Miami Herbert Business School, University of Miami, Miami, FL 33146, USA.
J R Stat Soc Ser C Appl Stat. 2023 Nov 2;73(2):298-313. doi: 10.1093/jrsssc/qlad096. eCollection 2024 Mar.
An individualised treatment rule (ITR) is a decision rule that aims to improve individuals' health outcomes by recommending treatments according to subject-specific information.
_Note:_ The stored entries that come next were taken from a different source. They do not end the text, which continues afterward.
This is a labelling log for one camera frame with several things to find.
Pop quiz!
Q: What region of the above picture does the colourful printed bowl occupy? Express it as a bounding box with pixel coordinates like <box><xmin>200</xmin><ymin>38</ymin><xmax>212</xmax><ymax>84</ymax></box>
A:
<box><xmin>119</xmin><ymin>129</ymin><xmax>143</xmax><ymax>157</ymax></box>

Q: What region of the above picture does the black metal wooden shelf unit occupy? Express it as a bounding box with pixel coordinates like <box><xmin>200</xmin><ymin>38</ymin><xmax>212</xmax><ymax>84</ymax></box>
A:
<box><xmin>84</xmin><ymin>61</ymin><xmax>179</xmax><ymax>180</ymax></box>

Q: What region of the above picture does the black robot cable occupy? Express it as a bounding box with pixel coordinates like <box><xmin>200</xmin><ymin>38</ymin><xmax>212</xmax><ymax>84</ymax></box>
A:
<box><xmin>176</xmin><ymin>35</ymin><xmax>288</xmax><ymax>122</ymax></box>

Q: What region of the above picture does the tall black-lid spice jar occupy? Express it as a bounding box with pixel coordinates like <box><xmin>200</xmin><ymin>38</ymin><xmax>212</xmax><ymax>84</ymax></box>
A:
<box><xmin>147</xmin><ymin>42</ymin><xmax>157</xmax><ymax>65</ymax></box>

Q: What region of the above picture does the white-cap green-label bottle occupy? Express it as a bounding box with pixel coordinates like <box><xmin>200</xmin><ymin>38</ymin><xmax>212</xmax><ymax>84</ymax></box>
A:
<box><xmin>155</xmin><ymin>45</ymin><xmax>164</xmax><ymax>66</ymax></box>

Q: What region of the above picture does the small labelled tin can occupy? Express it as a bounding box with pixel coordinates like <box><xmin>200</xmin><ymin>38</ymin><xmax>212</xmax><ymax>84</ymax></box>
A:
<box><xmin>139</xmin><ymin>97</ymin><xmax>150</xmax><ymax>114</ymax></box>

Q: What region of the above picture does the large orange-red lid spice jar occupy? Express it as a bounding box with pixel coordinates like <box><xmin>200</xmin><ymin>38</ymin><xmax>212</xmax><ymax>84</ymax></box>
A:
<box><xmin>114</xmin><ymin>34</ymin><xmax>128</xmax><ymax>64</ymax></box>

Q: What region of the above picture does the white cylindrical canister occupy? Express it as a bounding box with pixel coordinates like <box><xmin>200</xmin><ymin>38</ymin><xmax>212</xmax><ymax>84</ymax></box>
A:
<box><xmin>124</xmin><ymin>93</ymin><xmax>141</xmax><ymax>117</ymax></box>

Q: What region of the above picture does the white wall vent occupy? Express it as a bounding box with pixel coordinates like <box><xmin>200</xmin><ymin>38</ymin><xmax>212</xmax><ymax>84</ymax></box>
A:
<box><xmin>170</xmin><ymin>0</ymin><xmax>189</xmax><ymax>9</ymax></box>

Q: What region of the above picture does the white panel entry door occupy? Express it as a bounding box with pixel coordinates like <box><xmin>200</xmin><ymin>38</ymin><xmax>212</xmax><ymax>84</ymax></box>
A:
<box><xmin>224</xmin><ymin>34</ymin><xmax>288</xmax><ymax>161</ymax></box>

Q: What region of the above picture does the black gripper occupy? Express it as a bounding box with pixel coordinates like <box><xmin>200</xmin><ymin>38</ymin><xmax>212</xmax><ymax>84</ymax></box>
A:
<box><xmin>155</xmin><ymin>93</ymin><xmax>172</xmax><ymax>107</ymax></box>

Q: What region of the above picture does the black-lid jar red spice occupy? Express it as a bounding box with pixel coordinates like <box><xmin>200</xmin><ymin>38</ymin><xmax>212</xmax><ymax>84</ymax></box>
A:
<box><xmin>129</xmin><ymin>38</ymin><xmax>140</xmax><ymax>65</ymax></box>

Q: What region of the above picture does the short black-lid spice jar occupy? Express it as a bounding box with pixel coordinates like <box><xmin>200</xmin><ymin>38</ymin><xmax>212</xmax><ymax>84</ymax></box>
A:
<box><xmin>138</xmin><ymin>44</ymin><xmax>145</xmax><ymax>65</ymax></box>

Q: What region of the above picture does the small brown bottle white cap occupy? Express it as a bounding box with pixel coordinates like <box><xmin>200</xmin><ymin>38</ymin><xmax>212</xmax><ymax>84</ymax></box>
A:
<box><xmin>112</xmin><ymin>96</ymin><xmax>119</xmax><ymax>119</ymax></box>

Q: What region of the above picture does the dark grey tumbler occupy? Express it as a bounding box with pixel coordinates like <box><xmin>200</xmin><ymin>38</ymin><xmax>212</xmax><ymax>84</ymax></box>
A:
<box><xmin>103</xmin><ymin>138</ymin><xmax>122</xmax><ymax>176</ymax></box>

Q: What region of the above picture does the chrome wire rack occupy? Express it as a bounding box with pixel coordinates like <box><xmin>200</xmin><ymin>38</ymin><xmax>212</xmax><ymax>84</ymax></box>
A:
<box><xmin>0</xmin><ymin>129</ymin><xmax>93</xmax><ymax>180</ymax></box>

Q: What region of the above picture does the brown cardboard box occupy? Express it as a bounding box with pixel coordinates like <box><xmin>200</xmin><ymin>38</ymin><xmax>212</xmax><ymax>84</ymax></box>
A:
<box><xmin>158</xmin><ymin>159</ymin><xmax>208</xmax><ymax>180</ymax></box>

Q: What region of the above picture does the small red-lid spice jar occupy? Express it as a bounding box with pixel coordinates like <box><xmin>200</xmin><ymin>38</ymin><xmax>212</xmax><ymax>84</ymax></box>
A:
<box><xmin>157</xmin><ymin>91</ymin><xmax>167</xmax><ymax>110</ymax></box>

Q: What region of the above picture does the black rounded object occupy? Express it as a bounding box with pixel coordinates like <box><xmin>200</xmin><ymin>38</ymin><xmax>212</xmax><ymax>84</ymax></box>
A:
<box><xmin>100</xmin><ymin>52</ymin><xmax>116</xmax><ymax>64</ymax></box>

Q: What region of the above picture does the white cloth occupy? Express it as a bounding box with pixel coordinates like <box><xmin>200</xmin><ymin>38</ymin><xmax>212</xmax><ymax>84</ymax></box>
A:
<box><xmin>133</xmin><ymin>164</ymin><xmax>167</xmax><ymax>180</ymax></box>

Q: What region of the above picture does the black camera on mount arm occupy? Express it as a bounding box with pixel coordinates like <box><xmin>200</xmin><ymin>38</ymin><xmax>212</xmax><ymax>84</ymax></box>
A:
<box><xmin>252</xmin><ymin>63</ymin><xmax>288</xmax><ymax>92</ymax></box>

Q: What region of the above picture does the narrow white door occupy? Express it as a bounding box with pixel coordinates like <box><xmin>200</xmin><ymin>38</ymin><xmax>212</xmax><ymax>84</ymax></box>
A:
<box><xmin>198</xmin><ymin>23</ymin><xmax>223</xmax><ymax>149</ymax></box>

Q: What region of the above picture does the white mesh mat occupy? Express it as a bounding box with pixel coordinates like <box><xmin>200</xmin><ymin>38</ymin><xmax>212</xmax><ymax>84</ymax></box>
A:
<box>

In observational studies, collected data may contain many variables that are irrelevant to treatment decisions. Including all variables in an ITR could yield low efficiency and a complicated treatment rule that is difficult to implement. Thus, selecting variables to improve the treatment rule is crucial. We propose a doubly robust variable selection method for ITRs, and show that it compares favourably with competing approaches. We illustrate the proposed method on data from an adaptive, web-based stress management tool.
个性化治疗规则(ITR)是一种决策规则,旨在通过根据个体特定信息推荐治疗方案来改善个体的健康结果。在观察性研究中,收集到的数据可能包含许多与治疗决策无关的变量。在ITR中纳入所有变量可能会导致效率低下以及产生难以实施的复杂治疗规则。因此,选择变量以改进治疗规则至关重要。我们提出了一种用于ITR的双稳健变量选择方法,并表明它与其他竞争方法相比具有优势。我们在来自一个基于网络的自适应压力管理工具的数据上说明了所提出的方法。